> _Exercise_: Your answer must be an exact transcription of the data, with every picture omitted.

□ □ □ □ □ □ □

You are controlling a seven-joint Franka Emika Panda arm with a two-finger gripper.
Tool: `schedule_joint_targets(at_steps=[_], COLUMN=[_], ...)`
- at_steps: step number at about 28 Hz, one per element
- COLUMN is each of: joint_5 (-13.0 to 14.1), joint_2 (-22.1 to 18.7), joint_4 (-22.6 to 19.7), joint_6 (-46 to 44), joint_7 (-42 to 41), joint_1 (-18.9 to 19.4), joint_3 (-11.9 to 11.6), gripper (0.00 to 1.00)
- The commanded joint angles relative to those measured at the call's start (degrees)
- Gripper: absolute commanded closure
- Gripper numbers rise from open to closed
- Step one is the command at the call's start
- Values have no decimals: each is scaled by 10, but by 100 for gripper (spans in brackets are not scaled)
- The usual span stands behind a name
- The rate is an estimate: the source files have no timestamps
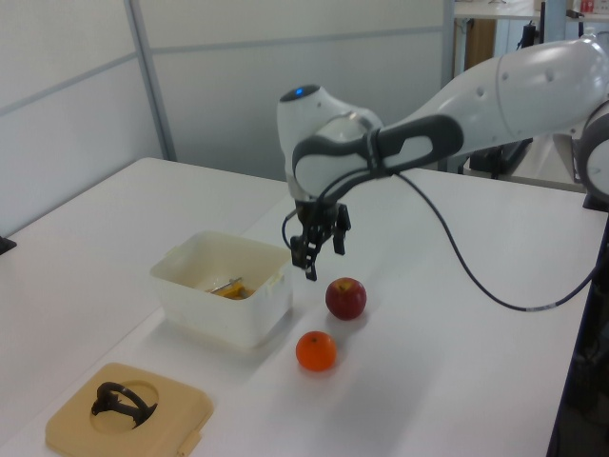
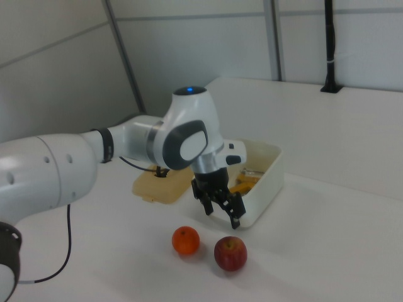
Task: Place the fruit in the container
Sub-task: 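Lower the gripper onto the red apple and close on it, then lift the apple and lower it into the white container, release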
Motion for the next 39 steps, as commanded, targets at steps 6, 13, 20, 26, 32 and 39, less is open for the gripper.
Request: schedule_joint_targets(at_steps=[6, 13, 20, 26, 32, 39], joint_5=[-41, -65, -68, -79, -83, -84], joint_2=[49, 49, 38, 20, 20, 23], joint_4=[-23, -50, -56, -54, -66, -74], joint_6=[50, 48, 41, -8, -45, -37], joint_7=[-7, -6, 12, 44, 53, 56], joint_1=[10, 13, 8, 11, 16, 19], joint_3=[-4, -4, -5, -5, -4, -4], gripper=[0, 0, 0, 0, 0, 44])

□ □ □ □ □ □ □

> _Task solution_:
You are controlling a seven-joint Franka Emika Panda arm with a two-finger gripper.
Tool: `schedule_joint_targets(at_steps=[_], COLUMN=[_], ...)`
- at_steps: step number at about 28 Hz, one per element
- COLUMN is each of: joint_5 (-13.0 to 14.1), joint_2 (-22.1 to 18.7), joint_4 (-22.6 to 19.7), joint_6 (-46 to 44), joint_7 (-42 to 41), joint_1 (-18.9 to 19.4), joint_3 (-11.9 to 11.6), gripper (0.00 to 1.00)
- The commanded joint angles relative to those measured at the call's start (degrees)
- Gripper: absolute commanded closure
- Gripper numbers rise from open to closed
- Step one is the command at the call's start
- Values have no decimals: each is scaled by 10, but by 100 for gripper (spans in brackets are not scaled)
- The usual span stands behind a name
- The rate is an estimate: the source files have no timestamps
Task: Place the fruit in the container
Sub-task: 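Lower the gripper onto the red apple and close on it, then lift the apple and lower it into the white container, release
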Motion for the next 39 steps, as commanded, targets at steps 6, 13, 20, 26, 32 and 39, less is open for the gripper.
Request: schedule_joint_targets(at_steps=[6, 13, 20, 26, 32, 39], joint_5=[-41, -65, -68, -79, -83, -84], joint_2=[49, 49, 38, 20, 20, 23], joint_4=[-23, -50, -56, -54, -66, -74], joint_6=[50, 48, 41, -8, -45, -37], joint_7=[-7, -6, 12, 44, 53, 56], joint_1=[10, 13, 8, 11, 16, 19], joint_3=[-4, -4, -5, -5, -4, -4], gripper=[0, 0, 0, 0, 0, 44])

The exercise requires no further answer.